Exercise input

=== Section Start ===

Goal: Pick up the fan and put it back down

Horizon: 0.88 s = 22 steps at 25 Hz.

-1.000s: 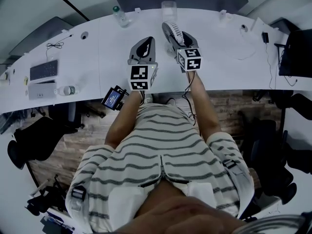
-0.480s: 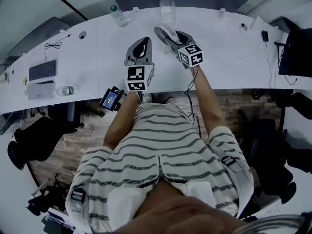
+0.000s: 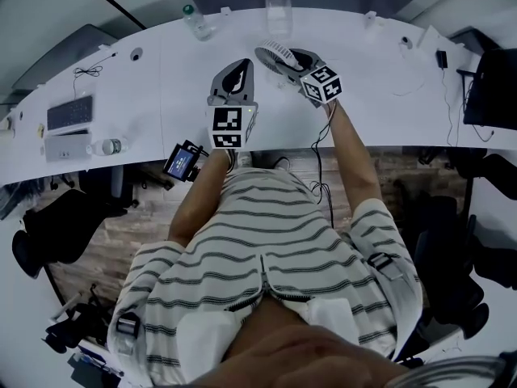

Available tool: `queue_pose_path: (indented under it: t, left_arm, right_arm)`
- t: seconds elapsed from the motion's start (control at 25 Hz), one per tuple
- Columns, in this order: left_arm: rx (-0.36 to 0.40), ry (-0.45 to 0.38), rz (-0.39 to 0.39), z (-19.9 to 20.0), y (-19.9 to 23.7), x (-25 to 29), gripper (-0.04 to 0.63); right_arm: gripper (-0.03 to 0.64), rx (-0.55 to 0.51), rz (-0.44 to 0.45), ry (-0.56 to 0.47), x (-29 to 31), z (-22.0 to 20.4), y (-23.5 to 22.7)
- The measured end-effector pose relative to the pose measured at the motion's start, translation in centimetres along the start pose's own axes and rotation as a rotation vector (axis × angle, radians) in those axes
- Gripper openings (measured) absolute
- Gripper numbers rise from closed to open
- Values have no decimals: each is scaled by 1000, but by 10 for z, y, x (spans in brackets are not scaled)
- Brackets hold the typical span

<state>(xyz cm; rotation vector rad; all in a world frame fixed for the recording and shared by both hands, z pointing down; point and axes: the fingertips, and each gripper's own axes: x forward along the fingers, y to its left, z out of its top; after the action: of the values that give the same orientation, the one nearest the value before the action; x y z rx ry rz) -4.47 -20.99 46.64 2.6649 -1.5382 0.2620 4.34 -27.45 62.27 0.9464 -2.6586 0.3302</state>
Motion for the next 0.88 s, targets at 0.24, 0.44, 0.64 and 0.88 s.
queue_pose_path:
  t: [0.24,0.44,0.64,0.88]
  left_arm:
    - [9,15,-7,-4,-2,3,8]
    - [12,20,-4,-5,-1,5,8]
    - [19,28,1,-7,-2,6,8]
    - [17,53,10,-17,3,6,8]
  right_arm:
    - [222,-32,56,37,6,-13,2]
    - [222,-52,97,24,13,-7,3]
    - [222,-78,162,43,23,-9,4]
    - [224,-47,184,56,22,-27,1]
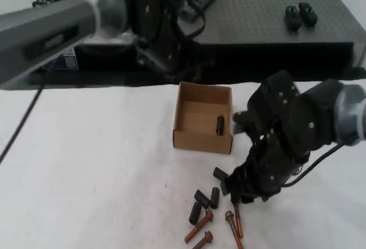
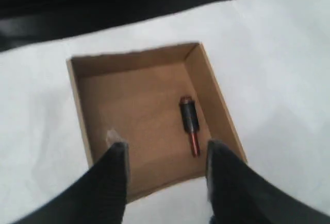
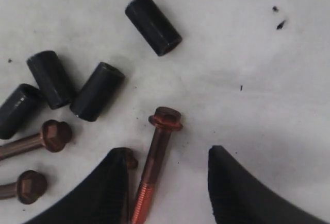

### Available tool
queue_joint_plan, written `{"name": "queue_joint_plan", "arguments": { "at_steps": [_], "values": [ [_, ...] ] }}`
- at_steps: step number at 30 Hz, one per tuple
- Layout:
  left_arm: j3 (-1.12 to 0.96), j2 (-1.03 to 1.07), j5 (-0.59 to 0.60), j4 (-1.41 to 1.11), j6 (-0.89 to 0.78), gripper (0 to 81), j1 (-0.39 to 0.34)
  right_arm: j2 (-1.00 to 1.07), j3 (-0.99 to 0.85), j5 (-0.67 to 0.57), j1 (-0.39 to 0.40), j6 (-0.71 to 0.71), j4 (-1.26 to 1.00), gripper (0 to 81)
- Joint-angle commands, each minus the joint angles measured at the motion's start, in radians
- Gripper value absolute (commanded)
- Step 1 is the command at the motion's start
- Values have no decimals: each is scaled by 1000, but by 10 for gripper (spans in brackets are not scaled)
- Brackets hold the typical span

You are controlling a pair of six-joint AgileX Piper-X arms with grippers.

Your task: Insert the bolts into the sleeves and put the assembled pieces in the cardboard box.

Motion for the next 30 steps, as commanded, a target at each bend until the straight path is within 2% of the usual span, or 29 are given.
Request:
{"name": "queue_joint_plan", "arguments": {
  "at_steps": [1,4,8,16,17,19,21,22,23,29,30],
  "values": [
    [120,-108,-19,-56,5,348,-2,51,-9,6,14,-12,22,357],
    [246,-214,-35,-86,2,348,-2,64,-9,9,14,-12,-10,354],
    [387,-335,-32,-86,-3,348,-2,90,-9,33,14,-12,-32,310],
    [594,-492,-32,-91,-3,348,-2,170,-9,29,14,-19,-50,305],
    [606,-498,-32,-93,-3,348,-2,173,-9,29,14,-20,-49,285],
    [616,-499,4,-89,28,348,-2,173,-9,29,14,-32,-38,196],
    [616,-487,58,-82,62,348,-2,173,-9,26,14,-45,-13,53],
    [616,-479,71,-82,62,348,-2,173,-9,23,14,-47,-1,6],
    [616,-470,79,-82,62,348,-5,173,-9,20,14,-54,9,37],
    [616,-435,82,-60,62,348,-24,173,-9,20,14,-93,23,8],
    [616,-435,82,-57,62,348,-27,173,-9,20,14,-107,29,35]
  ]
}}
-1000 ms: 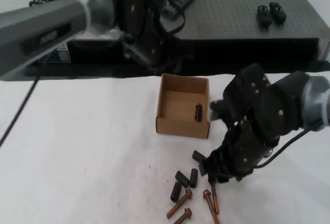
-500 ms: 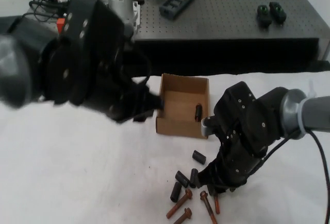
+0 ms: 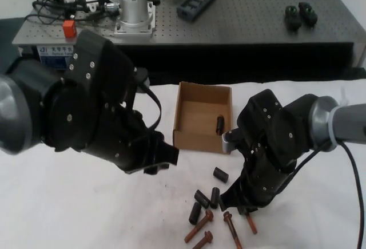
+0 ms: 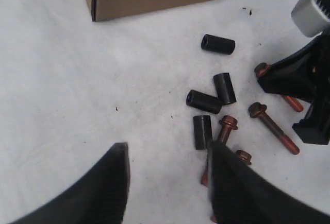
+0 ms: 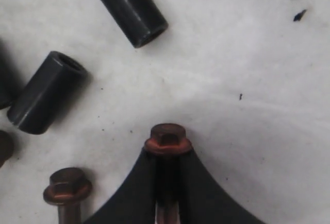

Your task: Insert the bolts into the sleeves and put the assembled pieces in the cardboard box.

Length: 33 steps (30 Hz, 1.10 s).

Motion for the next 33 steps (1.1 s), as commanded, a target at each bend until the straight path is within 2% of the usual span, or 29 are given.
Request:
{"name": "queue_joint_plan", "arguments": {
  "at_steps": [1,3,5,6,11,16,24,29,33],
  "values": [
    [-3,1,2,5,18,348,-13,31,8,-31,0,-61,55,57],
    [-3,1,8,2,31,348,-23,31,8,-21,0,-76,58,57],
    [-3,10,29,7,47,348,-36,27,8,-22,0,-85,50,1],
    [-5,18,39,10,47,348,-45,21,8,-22,0,-88,49,38],
    [-13,86,49,42,50,348,-93,-73,36,-27,-3,-99,2,38],
    [-68,173,56,66,50,348,-141,-258,118,-27,-33,-67,-16,38],
    [-272,365,49,215,50,347,-188,-568,262,-22,-111,-19,53,38],
    [-361,476,-14,284,103,253,-192,-703,303,-22,-150,-12,105,38],
    [-401,527,-14,284,132,243,-192,-771,311,-22,-168,-12,132,38]
  ]
}}
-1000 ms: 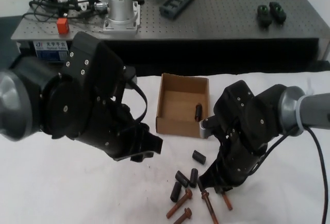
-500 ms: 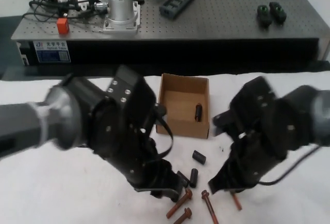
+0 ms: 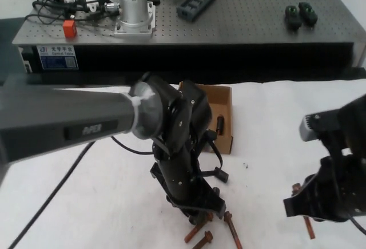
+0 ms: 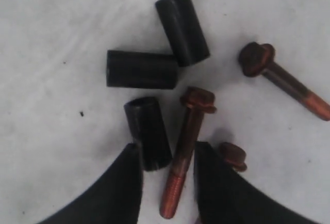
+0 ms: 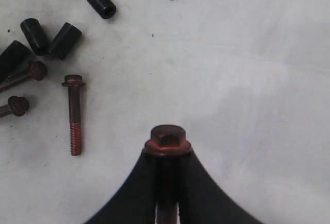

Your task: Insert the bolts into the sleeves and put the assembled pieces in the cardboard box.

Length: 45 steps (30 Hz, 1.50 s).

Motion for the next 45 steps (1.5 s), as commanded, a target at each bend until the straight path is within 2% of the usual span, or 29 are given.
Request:
{"name": "queue_joint_plan", "arguments": {
  "at_steps": [1,9,11,13,15,20,24,30,32,35,40,45],
  "values": [
    [-32,27,-13,10,32,243,-4,-61,0,-6,-16,4,26,38],
    [-32,72,-20,0,45,239,-4,-92,0,-6,-15,4,32,38],
    [-32,76,-22,5,53,184,-4,-92,0,-6,-15,4,32,38],
    [-32,76,-22,6,79,52,-4,-92,0,-15,-15,4,32,38],
    [-37,76,-21,6,97,0,-4,-92,0,-58,-15,4,14,38],
    [-59,26,-50,21,97,7,2,-155,29,-248,-15,4,-181,38],
    [-36,-135,-43,-15,97,7,22,-270,98,-355,-15,50,-406,38],
    [241,-439,278,-431,-11,7,29,-331,222,-453,-4,383,-848,38],
    [346,-519,414,-578,-59,7,29,-320,237,-457,15,459,-998,38],
    [457,-600,514,-744,-106,7,27,-293,234,-455,50,511,-1148,38],
    [536,-654,585,-977,-209,7,24,-231,232,-455,90,572,-1259,38],
    [536,-657,596,-1034,-228,7,24,-217,232,-442,96,572,-1263,38]
  ]
}}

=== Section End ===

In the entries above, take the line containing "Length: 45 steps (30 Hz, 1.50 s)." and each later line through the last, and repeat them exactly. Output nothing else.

Length: 45 steps (30 Hz, 1.50 s).

Motion for the next 45 steps (1.5 s), as commanded, a target at each bend until the straight path is within 2% of the usual span, or 29 are given.
Request:
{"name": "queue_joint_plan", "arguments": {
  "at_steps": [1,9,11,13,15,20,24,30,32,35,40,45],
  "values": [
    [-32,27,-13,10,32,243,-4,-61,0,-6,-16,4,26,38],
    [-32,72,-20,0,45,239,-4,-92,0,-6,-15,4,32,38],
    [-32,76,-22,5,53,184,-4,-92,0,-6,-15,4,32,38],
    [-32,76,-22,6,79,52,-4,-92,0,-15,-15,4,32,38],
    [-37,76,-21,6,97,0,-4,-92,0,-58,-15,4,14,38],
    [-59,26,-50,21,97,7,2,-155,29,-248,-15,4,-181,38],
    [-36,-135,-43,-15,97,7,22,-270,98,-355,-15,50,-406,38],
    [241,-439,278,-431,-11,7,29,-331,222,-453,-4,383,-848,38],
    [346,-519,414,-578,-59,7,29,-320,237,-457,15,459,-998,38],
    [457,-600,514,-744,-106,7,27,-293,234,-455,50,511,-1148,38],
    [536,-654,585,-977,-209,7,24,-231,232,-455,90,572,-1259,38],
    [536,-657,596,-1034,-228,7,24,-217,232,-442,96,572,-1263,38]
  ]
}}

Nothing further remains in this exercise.